The sky was overcast. The south door of The Gables opened and the crowd narrowed to a line to get inside. Eva Connett had called it quits and most everything was up for grabs in the old beach bar.

Round One

At least three times Eva gave marriage a shot. As 17-year-old Eva Oliver from Los Gatos, she gave her vows to Ralph Dallas, a teamster, in 1918. After the couple had seven years together and two boys, Alvin and Jack, Ralph died in a collision between an auto and a streetcar at Bosworth and Mission Streets.
Eva put Alvin and Jack in the Fred Finch Orphanage in Oakland while she got her life together. She found a place in San Francisco’s Richmond District and started waitressing.
The M&M

The #5 bus could get you to the auction in 1972. Before the buses, the line was streetcars, with the terminus loop on the southwest corner of La Playa and Balboa, just across the street from The Gables. Before the streetcars, the loop site was the depot for the Park and Ocean (P&O) Railroad.

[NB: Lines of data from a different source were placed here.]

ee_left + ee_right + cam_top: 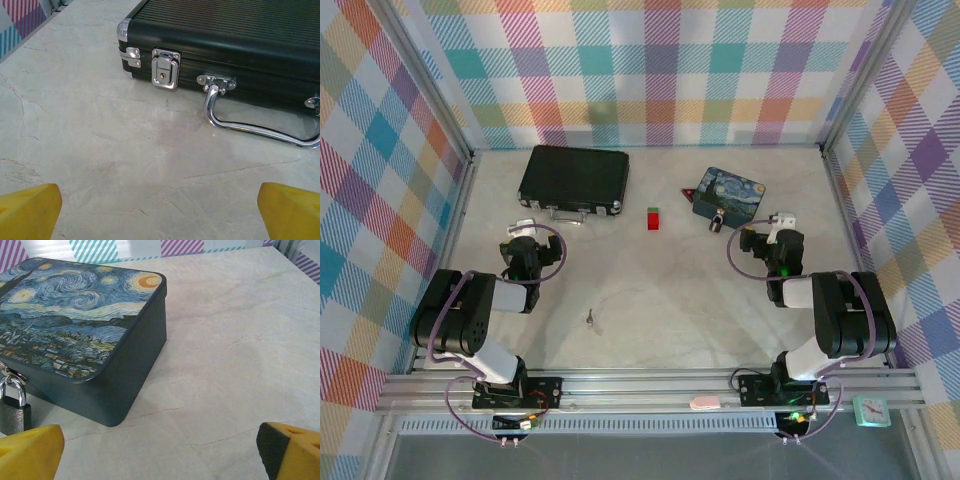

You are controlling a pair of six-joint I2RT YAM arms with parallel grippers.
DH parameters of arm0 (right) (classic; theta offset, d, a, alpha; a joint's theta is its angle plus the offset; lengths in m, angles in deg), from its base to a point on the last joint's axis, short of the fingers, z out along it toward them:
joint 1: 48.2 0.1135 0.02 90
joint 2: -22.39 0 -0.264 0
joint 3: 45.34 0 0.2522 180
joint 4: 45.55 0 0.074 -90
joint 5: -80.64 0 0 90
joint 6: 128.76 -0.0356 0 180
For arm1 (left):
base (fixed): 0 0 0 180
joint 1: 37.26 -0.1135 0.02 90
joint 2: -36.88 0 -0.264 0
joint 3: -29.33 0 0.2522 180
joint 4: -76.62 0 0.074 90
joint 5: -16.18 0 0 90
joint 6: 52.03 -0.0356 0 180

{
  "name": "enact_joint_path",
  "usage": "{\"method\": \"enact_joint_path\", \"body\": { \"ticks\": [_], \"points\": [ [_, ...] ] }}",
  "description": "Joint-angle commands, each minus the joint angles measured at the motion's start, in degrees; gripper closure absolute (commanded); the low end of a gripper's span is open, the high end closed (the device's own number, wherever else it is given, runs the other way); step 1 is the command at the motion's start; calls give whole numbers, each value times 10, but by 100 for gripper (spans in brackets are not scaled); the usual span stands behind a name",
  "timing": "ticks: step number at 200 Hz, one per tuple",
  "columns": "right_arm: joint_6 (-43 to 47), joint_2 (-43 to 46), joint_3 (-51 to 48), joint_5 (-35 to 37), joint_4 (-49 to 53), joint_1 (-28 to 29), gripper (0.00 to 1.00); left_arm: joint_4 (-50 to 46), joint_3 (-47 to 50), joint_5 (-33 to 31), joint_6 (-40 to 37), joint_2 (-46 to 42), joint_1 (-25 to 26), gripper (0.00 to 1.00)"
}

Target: Unlock a padlock with a key

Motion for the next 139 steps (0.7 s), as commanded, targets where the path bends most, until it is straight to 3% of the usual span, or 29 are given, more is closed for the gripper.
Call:
{"method": "enact_joint_path", "body": {
  "ticks": [1, 139],
  "points": [
    [14, -1, 11, -42, -2, 3, 1, 11, -11, 5, -4, 1, 1, 0],
    [16, -2, 13, -49, 1, 2, 1, 10, -12, 6, -4, 0, -1, 0]
  ]
}}
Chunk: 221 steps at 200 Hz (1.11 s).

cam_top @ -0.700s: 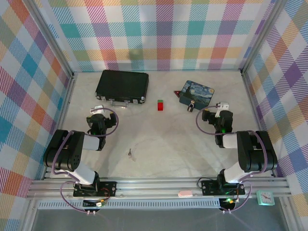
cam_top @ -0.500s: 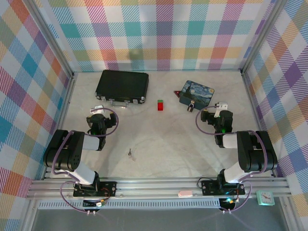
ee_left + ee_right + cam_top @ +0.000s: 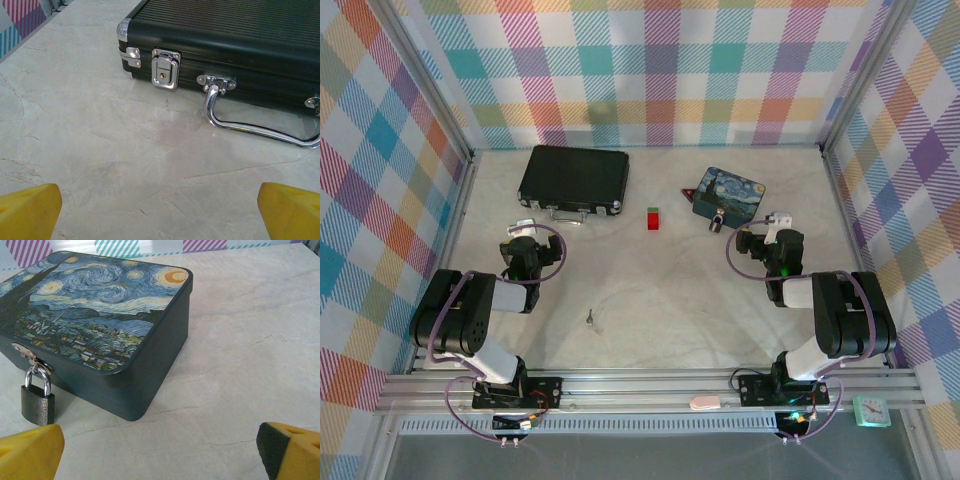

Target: Unlock a padlock with a key

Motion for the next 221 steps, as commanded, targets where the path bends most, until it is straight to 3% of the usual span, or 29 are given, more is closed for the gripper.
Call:
{"method": "enact_joint_path", "body": {
  "ticks": [1, 86, 104, 134, 161, 184, 221],
  "points": [
    [7, -2, 12, -8, -3, 3, 1, 9, -12, 6, -4, 0, -1, 0],
    [14, 8, 12, -19, 2, 3, 1, 12, -10, 6, -3, -1, -1, 0],
    [14, 49, 27, -11, 61, 6, 1, -19, -20, -10, -4, -21, 3, 0],
    [-13, 129, 63, 26, 193, 6, 1, -184, -77, -34, -5, -106, 10, 0],
    [-73, 186, 119, 46, 334, 6, 1, -247, -103, -49, 53, -180, 11, 0],
    [-108, 183, 214, 71, 472, 5, 1, -350, -162, 3, 129, -198, 12, 0],
    [-91, 93, 350, 49, 546, 0, 1, -385, -200, 190, 247, -150, 17, 0]
  ]
}}
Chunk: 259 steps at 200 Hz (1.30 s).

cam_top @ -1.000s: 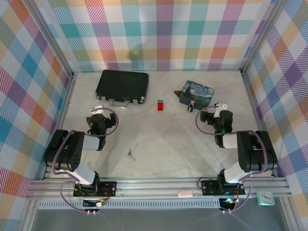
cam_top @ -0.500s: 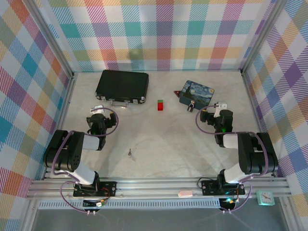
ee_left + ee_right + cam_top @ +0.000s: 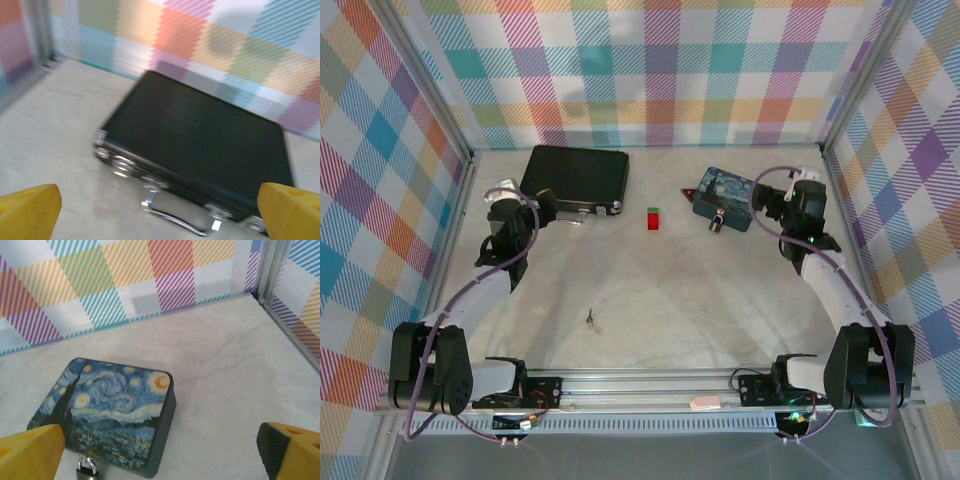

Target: Unlock a padlock with a key

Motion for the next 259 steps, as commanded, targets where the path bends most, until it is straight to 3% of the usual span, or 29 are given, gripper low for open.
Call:
{"method": "enact_joint_path", "body": {
  "ticks": [1, 32, 88, 147, 176, 209, 259],
  "points": [
    [-5, -63, 73, -10, 99, -3, 1, -65, -11, 137, 106, 33, 11, 0],
    [5, -203, 240, -57, 194, -5, 1, -21, 8, 205, 175, 58, 35, 0],
    [14, -445, 516, -195, 305, -4, 1, -57, 20, 169, 177, 33, 98, 0],
    [101, -603, 731, -170, 429, 29, 1, -53, 26, 152, 168, 11, 118, 0],
    [150, -629, 757, -149, 458, 59, 1, -50, 20, 144, 171, 11, 118, 0],
    [157, -628, 728, -202, 461, 74, 1, -56, 12, 146, 172, 10, 118, 0],
    [174, -547, 570, -212, 399, 124, 3, -66, 27, 135, 174, -12, 118, 0]
  ]
}}
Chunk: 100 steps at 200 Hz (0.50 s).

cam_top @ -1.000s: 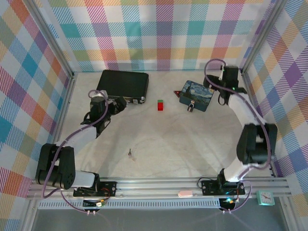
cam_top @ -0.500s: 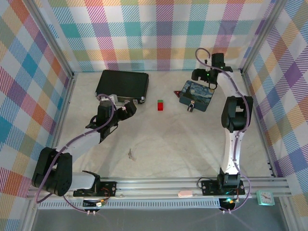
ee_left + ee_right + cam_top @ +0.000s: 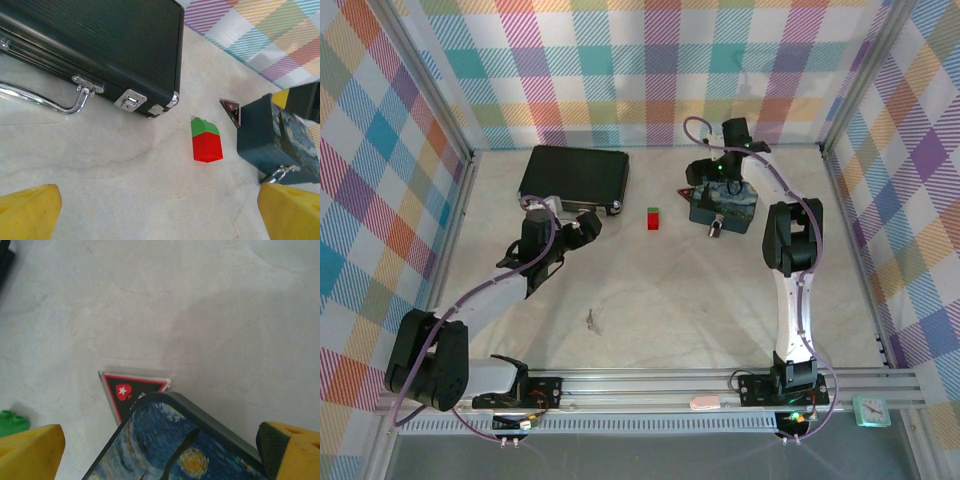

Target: Unlock a padlock with a key

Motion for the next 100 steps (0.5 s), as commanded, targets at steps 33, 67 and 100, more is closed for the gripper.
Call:
{"method": "enact_joint_path", "body": {
  "ticks": [33, 67, 100],
  "points": [
    [-39, 119, -217, -2, -46, 56, 3, -16, 12, -26, 7, -40, 4, 0],
    [-77, 181, -305, -27, -97, 85, 4, -19, 9, -28, 11, -46, 4, 0],
    [-117, 243, -348, 16, -119, 108, 3, -45, 8, -34, 21, -49, 4, 0]
  ]
}}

The train line inaugurated rail service to Ocean Beach in 1883. Leaving Haight and Stanyan streets with passengers in open cars behind, the steam engines chugged along the southern edge of Golden Gate Park when the Sunset District was a landscape of cold sand dunes. Just short of the beach, the line curved north through the park to a long depot shed at what was then called 49th Avenue and B street.
Each weekender stepping off the P&O and each passenger waiting to return to the Haight represented an opportunity to earn a nickel or dime. Shooting galleries, bowling alleys, peanut stands, and bars sprung up around the depot. An ambitious attempt at an East Coast style beach-side resort venue—the Ocean Beach Pavilion—rose a block away with high expectations of ritzy party-goers. It never found its clientele because foggy Ocean Beach would never be the Hamptons.

Adolph Sutro rebuilt the Cliff House up the road as a grand chalet in 1894 and opened Sutro Baths in the cove beside it in 1896. The P&O line modernized to electric streetcars in 1898. Around the depot, however, little would change until the 1910s.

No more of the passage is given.